Michael Schumacher health: Timeline of F1 champion’s recovery bid – Express.co.uk


Michael Schumacher retired in 2012 as a seven-time F1 world champion and is widely regarded as one of the sport's greatest drivers of all time. However, the following year, the German racer suffered traumatic head injuries while on a skiing trip with his family.

Schumacher - who was wearing a helmet - fell and hit his head on a rock in the French Alps.

The 51-year-old has not been seen in public since the accident and updates on his health have been scarce.

December 29, 2013: Schumacher is airlifted to Hospital of Moutiers following the accident and later transported to Grenoble University Hospital Centre, where doctors said he was "suffering a serious brain trauma with coma on his arrival, which required an immediate neurosurgical operation".

December 30, 2013: Schumacher is said to be in "critical condition" as surgeons operate to stop brain haemorrhaging and treat intracranial pressures.

The former F1 star is placed in a medically induced coma.

ALSO SEE: What Michael Schumacher once told Bernie Ecclestone revealed by legend

January 1, 2014: Schumacher's condition is said to have improved slightly after the second operation but doctors added he was "not out of danger".

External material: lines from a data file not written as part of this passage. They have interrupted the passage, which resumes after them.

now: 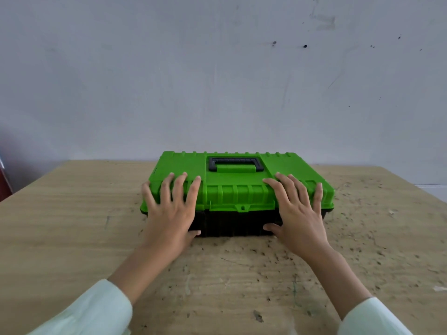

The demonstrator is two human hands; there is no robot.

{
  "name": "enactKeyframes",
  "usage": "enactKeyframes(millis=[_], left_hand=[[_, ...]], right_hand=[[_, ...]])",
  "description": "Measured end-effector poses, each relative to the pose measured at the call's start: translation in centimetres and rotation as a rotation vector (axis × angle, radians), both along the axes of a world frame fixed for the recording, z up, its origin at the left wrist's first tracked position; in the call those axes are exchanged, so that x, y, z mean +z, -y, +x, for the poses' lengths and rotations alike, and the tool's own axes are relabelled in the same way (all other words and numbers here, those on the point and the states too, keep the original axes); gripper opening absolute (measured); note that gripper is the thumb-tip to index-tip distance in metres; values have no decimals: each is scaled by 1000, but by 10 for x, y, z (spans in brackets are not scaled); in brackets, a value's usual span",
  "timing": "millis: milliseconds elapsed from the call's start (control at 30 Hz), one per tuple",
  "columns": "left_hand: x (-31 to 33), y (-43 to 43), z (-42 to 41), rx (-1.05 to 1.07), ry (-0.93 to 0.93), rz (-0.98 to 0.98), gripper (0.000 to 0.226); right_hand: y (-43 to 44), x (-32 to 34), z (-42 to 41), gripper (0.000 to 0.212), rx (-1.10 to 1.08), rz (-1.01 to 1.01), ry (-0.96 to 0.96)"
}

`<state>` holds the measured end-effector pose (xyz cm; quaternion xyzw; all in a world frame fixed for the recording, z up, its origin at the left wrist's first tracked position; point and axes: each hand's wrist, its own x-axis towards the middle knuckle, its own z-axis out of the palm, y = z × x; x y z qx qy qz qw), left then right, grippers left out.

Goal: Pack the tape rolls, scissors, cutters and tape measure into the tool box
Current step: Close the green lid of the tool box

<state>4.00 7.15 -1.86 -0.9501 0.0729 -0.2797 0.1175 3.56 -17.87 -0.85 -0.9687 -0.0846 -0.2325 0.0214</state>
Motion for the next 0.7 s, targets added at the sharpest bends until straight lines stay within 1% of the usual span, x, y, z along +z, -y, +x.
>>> enactKeyframes(millis=[233, 400, 567, 700], left_hand=[[1, 5, 62, 41, -26, 21, 125], [4, 7, 90, 37, -37, -3, 120], [3, 10, 93, 19, -91, -155, 114], [2, 12, 96, 19, -104, -161, 113]], right_hand=[[0, 1, 56, 99, -37, 10, 11], [1, -2, 86, 99, -61, 0, 26], [1, -3, 92, 100, -77, 3, 37], [0, -1, 95, 100, -80, 9, 26]])
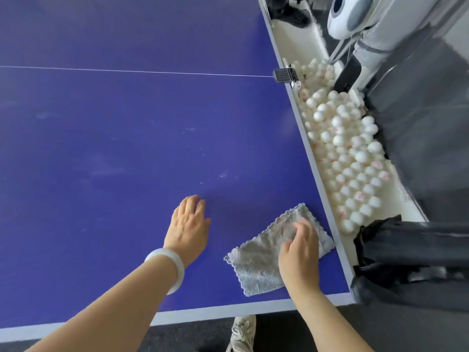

January 7, 2014: Schumacher's wife, Corinna, speaks publically for the first time since her husband's accident.

In a statement, she asked media at the Grenoble hospital to leave to "ease the burden on the doctors and the hospital so that they can do their work in peace".

She added: "Please also leave our family alone."

January 31, 2014: Doctors begin to gradually wake Schumacher up from the medically induced coma.

February 2014: Grenoble University Hospital confirm that Schumacher is still alive following reports the former F1 driver had died.

Schumachers agent, Sabine Kehm, says he is still in the wake-up phase from an induced coma.

Former Ferrari team-mate Felipe Massa also visits Schumacher in hospital and provides a brief update.

"He is sleeping, he looks normal and he showed a few responses with his mouth," said Massa.

"I was very happy to be able to spend some time with him. I really hope that he will again be able to enjoy life."

London neurosurgeon Colin Shieff says it is unlikely Schumacher will make a full recovery.

"The fact that he hasn't woken up implies that the injury has been extremely severe and that a full recovery is improbable," said Shieff.

March 2014: Kehm says there are "small and encouraging signs" the German's condition is improving.

Schumacher is moved to the University Hospital of Lausanne in Switzerland, close to his family home in Geneva.

June 2014: Schumacher is no longer in a medically induced coma.

July 2014: Corinna says her husband has begun to recognise her voice.

September 2014: Schumacher's recovery continues at his private home in Geneva, Switzerland.

A statement read: "Michael's rehabilitation will take place at his home.

"Considering the severe head injuries he suffered, progress has been made in the past weeks and months. There is still, however, a long and difficult road ahead."

2015: FIA president Jean Todt says the former Ferrari driver is "still fighting".

2016: Kehm says Schumacher's family are struggling to come to terms with the accident but hope he will "one day be back with us".

2017: Schumacher's lawyer was forced to tell a court the F1 legend "cannot walk" after an article by German magazine Bunte claimed he was walking. Bunte magazine had to pay 50,000 in damages.

2018: Corinna issues a brief update.

"It is good to receive so many kind wishes and other well-intentioned words - which is a great support for our family," she says.

"We all know Michael is a fighter and will not give up."

2019: Jean Todt, Schumacher's former Ferrari boss, says the star is "making good progress".

"Im always careful with such statements, but its true," said Todt. "I saw the race together with Michael Schumacher at his home in Switzerland."

Schumacher reportedly goes to the Georges-Pompidou hospital in Paris to undergo pioneering stem cell treatment.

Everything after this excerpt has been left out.